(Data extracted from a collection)
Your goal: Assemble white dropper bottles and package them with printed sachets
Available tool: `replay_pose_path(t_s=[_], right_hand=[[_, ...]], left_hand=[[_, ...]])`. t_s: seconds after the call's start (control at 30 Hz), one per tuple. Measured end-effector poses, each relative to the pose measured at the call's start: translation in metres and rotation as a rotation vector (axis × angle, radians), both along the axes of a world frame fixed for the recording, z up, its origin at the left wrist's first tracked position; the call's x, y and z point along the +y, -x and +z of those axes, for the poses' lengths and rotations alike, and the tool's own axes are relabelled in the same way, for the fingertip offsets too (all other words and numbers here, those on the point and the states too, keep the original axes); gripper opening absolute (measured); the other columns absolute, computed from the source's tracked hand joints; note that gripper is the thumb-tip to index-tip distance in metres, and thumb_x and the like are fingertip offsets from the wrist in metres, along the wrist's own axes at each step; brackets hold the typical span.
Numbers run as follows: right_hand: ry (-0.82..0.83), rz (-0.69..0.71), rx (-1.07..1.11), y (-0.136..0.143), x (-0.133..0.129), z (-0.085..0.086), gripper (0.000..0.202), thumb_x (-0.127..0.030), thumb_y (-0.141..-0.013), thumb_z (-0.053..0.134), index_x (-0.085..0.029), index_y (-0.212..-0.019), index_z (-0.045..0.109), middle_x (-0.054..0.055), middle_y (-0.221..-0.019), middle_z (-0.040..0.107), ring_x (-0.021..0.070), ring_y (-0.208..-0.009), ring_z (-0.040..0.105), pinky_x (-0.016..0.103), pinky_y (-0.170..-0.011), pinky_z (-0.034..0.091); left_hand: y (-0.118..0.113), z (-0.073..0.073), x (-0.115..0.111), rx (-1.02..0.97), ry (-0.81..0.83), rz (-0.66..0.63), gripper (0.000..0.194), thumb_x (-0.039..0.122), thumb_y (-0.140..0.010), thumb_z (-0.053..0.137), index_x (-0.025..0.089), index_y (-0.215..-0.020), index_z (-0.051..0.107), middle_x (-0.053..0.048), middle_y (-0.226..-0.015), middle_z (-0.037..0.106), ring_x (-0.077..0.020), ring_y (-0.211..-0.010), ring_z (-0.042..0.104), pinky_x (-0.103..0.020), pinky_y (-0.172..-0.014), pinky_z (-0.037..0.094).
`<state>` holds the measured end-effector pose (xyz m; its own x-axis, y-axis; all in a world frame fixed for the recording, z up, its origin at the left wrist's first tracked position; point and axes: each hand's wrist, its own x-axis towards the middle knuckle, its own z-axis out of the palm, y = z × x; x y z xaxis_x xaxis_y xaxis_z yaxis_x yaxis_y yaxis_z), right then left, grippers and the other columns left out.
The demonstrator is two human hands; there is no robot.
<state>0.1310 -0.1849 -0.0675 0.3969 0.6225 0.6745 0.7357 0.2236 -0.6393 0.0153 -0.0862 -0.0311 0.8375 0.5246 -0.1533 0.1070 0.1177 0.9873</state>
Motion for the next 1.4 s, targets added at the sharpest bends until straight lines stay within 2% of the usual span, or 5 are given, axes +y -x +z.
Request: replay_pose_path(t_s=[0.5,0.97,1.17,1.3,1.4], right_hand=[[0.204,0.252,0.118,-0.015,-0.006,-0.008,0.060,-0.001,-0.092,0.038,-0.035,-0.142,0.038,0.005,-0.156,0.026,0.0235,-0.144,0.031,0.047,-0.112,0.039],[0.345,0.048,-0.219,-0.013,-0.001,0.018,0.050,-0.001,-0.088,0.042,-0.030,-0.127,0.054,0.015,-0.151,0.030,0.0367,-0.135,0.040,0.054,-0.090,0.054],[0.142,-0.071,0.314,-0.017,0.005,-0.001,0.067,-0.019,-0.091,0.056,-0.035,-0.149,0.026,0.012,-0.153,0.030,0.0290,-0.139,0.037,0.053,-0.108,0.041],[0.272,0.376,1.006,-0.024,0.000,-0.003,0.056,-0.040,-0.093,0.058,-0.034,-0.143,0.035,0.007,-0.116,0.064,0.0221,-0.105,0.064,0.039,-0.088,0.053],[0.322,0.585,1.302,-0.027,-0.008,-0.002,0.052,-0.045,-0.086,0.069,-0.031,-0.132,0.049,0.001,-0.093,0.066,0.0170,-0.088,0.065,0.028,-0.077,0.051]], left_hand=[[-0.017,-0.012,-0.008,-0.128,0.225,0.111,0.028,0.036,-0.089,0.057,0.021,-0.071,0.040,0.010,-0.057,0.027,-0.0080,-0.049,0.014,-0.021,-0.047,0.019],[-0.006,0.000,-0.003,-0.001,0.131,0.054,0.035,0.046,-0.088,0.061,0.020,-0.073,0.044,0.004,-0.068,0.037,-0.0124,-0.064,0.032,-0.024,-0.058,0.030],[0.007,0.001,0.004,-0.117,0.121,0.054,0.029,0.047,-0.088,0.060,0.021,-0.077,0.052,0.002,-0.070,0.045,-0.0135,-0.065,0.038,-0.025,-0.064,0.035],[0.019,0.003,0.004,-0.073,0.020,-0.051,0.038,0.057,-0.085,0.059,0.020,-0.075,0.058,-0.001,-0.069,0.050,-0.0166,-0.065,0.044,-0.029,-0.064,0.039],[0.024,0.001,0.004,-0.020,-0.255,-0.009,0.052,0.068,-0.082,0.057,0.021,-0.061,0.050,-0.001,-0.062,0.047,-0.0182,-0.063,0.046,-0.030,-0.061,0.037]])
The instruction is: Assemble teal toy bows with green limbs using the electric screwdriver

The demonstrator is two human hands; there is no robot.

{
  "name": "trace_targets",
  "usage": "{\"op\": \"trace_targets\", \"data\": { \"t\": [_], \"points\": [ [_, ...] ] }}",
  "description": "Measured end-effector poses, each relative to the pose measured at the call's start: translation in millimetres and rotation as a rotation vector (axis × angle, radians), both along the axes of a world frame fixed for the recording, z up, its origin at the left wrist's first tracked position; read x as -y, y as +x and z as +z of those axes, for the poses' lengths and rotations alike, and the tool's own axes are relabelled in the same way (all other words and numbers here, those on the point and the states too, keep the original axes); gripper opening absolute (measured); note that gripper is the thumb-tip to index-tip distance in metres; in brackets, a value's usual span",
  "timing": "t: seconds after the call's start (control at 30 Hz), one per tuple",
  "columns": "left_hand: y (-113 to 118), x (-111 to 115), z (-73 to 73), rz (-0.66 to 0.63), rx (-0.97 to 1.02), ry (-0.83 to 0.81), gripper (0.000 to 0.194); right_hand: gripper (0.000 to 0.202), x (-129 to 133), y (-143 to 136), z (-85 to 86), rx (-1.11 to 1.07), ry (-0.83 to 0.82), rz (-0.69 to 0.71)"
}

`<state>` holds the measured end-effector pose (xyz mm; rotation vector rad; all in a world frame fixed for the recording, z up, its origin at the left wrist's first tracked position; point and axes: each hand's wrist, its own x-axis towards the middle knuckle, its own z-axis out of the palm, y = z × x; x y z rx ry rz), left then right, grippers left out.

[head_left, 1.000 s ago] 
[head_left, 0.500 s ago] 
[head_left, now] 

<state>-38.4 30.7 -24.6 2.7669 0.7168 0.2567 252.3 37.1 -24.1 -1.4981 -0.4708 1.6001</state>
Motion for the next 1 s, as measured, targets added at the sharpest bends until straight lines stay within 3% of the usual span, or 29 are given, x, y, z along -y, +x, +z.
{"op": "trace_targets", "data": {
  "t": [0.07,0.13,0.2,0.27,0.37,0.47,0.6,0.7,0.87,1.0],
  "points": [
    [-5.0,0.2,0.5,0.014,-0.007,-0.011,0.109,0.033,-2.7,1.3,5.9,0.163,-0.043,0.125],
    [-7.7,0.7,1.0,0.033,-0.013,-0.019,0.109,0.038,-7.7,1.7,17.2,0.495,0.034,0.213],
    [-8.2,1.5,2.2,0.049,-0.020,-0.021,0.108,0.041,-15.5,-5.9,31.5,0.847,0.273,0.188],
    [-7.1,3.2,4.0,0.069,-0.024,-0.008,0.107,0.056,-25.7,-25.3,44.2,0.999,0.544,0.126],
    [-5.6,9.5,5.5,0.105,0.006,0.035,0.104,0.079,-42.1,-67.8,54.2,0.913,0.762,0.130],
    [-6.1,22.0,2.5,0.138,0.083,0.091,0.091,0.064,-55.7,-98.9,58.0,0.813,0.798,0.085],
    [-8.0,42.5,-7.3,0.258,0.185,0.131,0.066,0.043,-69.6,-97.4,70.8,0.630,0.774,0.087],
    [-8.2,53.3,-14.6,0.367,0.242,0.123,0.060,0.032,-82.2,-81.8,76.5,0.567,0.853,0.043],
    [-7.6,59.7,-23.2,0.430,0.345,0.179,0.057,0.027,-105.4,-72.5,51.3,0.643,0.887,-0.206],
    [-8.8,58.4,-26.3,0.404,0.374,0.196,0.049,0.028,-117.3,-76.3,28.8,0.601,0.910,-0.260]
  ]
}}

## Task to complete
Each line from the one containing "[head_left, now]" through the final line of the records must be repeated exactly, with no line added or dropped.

## Solved problem
[head_left, now] 

<state>-38.4 30.7 -24.6 2.7669 0.7168 0.2567 252.3 37.1 -24.1 -1.4981 -0.4708 1.6001</state>
Motion for the next 1 s, as measured, targets added at the sharpest bends until straight lines stay within 3% of the usual span, or 29 are given, x, y, z along -y, +x, +z.
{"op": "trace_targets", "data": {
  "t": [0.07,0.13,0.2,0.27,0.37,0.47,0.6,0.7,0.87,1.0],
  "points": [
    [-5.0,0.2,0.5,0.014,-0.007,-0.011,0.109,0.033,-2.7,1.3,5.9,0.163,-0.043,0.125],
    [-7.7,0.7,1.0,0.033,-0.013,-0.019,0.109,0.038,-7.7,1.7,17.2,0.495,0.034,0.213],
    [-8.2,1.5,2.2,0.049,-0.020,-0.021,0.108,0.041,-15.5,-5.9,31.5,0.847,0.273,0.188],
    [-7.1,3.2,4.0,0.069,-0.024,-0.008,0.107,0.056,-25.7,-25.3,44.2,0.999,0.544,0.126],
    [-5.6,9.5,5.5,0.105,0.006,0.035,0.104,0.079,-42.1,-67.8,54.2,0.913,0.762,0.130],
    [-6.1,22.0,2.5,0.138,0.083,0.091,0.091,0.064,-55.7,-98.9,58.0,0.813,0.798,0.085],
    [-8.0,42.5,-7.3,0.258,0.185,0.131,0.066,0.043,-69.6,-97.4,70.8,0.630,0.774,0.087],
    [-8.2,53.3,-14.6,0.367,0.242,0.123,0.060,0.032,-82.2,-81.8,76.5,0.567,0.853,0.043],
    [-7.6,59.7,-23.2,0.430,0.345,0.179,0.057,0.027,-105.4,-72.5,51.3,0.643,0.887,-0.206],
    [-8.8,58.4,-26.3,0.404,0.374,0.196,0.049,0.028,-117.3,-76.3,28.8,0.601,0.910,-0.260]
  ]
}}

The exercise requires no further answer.